Category: Acute Kidney Injury

  • 103 AKI: Mechanisms


  • Nakata, Tomohiro, Department of Nephrology, Graduate School of Medical Science, Kyoto Prefectural University of Medicine, Kyoto, Japan
  • Kirita, Yuhei, Kyoto Prefectural University of Medicine, Kyoto, Japan
  • Tamagaki, Keiichi, Kyoto Prefectural University of Medicine, Kyoto, Japan
  • Kusaba, Tetsuro, Kyoto Prefectural University of Medicine, Kyoto, Japan

Renal fibrosis is associated with the progression of renal injury. Conversely, the function of fibroblasts is indispensable for the reconstruction of normal tissue structure following injury in various organs. Consequently, the humoral factors that prompt fibroblasts to migrate to the injury site at an appropriate time point are deemed indispensable. However, the precise mechanisms through which these factors influence fibroblasts and promote migration to the tissue-injured site remain unclear.

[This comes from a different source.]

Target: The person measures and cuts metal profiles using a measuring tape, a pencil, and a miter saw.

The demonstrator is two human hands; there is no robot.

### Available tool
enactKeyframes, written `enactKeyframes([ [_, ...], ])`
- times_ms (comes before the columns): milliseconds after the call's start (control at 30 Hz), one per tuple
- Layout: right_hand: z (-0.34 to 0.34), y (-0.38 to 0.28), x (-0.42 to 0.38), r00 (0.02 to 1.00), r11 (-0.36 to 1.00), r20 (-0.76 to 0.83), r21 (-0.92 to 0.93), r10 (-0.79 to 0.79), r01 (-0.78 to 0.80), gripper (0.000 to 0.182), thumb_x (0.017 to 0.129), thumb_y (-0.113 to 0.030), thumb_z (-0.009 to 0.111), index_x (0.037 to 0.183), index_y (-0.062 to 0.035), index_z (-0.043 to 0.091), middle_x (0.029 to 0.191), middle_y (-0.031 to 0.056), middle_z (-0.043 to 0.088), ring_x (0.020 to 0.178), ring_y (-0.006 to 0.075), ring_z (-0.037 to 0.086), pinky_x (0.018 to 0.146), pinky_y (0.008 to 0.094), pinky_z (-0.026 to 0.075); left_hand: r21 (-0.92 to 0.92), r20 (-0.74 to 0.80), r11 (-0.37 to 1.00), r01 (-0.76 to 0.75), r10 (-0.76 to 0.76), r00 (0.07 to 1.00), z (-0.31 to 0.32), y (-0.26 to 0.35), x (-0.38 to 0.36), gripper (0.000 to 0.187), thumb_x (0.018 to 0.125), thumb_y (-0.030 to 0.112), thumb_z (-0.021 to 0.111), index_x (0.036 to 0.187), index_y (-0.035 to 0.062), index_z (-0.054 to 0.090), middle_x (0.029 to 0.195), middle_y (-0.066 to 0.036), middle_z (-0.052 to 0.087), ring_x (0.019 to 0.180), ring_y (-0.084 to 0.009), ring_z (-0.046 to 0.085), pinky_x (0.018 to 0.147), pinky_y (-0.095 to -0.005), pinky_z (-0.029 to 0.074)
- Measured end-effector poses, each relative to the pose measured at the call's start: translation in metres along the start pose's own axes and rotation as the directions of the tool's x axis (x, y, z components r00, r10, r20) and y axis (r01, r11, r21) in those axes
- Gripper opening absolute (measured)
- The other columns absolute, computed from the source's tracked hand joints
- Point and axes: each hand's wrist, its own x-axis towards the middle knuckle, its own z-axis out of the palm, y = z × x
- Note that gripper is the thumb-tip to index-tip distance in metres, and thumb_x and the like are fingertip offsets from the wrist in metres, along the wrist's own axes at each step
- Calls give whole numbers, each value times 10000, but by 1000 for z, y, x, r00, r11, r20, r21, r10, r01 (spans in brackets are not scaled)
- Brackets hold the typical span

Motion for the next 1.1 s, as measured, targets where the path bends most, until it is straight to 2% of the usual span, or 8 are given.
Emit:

To expound on the paracrine effects on fibroblasts (NRK49F), we subjected them to treatment with conditioned medium (CM) derived from either normal or injured tubular epithelial cells (NRK52E). Based on the transcriptomics data, we identified Cellular Communication Network Factor 1 (CCN1) signaling as a candidate
and analyzed its impact on kidney injury.


The CM from injured NRK52E expedited NRK49F chemotaxis and proliferation. Based on ligand-receptor analysis of RNA-seq between NRK49F and NRK52E in vitro, as well as proximal tubular-specific transcriptomics utilizing proximal tubular-specific tdTomato-reporter mice, we identified the upregulation of CCN1 signaling during the early phases of various kidney injury models. The enhanced fibroblast chemotaxis induced by CM from injured NRK52E was nullified by CM from injured NRK52E with CRISPR-mediated CCN1 knockout. CCN1 activated FAK-ERK signaling, thereby expediting the migration and proliferation of fibroblasts, which were attenuated by ERK and FAK inhibitors. Lastly, in vivo analyses utilizing proximal tubular-specific CCN1 knockout (SLC34a1GCE/CCN1-floxed) mice demonstrated the accumulation of fibroblasts surrounding injured tubular epithelial cells was scarcely observed during the acute phase following cisplatin-induced kidney injury in tubular CCN1 knockout mice. Furthermore, tubular injury was exacerbated in CCN1 knockout mice, suggesting that mobilized fibroblasts by tubule-derived CCN1 may impede the expansion of tubular injury.


During the acute phase after injury, the interaction between tubular epithelia and fibroblasts hinges upon the pivotal role played by damaged tubule-derived CCN1 in mobilizing fibroblasts toward the injury sites, thereby potentially inhibiting the progression of tubular injury expansion.